Sensors capable of detecting individual photons of visible light have become essential for applications ranging from imaging faint galaxies to quantum computing and DNA sequencing. Researchers at the National Institute of Standards and Technology (NIST) have now devised a simpler and potentially more accurate system to read out measurements from large numbers of the most sensitive of these single-photon detectors.

Developed and perfected at NIST, these detectors, known as transition edge sensors (TES), consist of a tiny metal film kept at a temperature right at the edge of the transition between superconducting (zero resistance to current flow) and normal resistance. When radiation strikes a single TES detector, it raises the temperature and increases the resistance of the TES, which registers as a change in electric current. The more energy an individual photon carries, the larger the signal.

The change in current is so small that it must be amplified by a special read-out system. Typically, researchers have used a superconducting quantum interference device (SQUID), which converts the tiny current from a TES into an amplified magnetic signal.

Although SQUIDs have been used to read out hundreds to thousands of TES pixels sensitive to photons at radio and x-ray wavelengths, they operate too slowly to gather data from more than a handful of TES pixels that detect visible-light photons. In addition, SQUIDS are relatively bulky and would be difficult to employ in emerging applications that require thousands of tightly packed TES pixels.

To overcome these disadvantages Paul Szypryt of NIST and the University of Colorado Boulder and his colleagues replaced the SQUID with another readout system, known as a kinetic inductance current sensor (KICS). Each KICS features a superconductor that naturally resonates at a particular frequency. The device changes its resonant frequency when current from a TES pulses through the circuits. Importantly, these frequency changes are rapid enough that an array of KICS can simultaneously read the signals from thousands of visible-light TES pixels.
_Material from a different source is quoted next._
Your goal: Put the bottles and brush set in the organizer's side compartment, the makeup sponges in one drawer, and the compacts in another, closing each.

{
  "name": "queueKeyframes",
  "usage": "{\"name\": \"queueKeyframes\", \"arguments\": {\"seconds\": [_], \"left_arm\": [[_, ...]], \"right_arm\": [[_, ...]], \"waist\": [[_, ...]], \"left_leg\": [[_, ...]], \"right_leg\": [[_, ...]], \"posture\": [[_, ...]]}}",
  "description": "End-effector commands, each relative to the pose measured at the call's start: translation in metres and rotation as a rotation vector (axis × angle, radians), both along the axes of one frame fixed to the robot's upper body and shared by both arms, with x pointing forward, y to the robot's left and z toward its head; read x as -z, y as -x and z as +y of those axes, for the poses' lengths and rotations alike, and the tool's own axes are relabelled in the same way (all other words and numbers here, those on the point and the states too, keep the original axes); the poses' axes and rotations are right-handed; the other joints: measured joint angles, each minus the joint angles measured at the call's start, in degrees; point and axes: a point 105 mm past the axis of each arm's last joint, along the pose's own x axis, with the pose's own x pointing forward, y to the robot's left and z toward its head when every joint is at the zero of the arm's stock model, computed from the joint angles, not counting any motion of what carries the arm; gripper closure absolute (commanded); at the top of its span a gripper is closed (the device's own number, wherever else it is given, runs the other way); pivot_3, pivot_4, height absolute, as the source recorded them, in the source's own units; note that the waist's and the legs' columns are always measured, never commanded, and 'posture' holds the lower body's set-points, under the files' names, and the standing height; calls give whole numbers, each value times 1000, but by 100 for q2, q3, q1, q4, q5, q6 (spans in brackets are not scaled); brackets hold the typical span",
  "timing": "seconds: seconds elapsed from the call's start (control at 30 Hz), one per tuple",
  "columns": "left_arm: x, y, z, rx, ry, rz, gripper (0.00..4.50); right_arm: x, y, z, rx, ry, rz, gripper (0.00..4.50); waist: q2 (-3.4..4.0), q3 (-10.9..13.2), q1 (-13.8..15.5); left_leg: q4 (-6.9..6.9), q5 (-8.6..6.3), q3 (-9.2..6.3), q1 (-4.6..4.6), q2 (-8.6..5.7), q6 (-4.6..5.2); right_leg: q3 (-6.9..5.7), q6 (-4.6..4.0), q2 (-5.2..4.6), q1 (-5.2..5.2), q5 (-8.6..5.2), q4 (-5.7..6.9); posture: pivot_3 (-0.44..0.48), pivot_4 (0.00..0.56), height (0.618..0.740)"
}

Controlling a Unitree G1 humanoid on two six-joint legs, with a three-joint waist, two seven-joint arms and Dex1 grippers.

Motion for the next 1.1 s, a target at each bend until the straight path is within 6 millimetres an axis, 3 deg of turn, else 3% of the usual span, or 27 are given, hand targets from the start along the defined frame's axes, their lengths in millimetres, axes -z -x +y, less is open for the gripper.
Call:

A KICS offers another advantage: It greatly reduces a key source of electronic noise. In order to maximize the sensitivity of a KICS circuit, a direct current, or bias current, must be applied to the device. If that current has to be continuously supplied, it can create a spurious electronic signal. However, because the KICS is superconducting, it traps and permanently retains the bias current within its resistance-free circuit. The current therefore only needs to be supplied once, reducing spurious signals and enabling the KICS to read out the TES current with great accuracy.

Szypryt and his colleagues, who include scientists from the University of Milano-Bicocca in Italy, reported their findings online Nov. 6 in Communications Engineering.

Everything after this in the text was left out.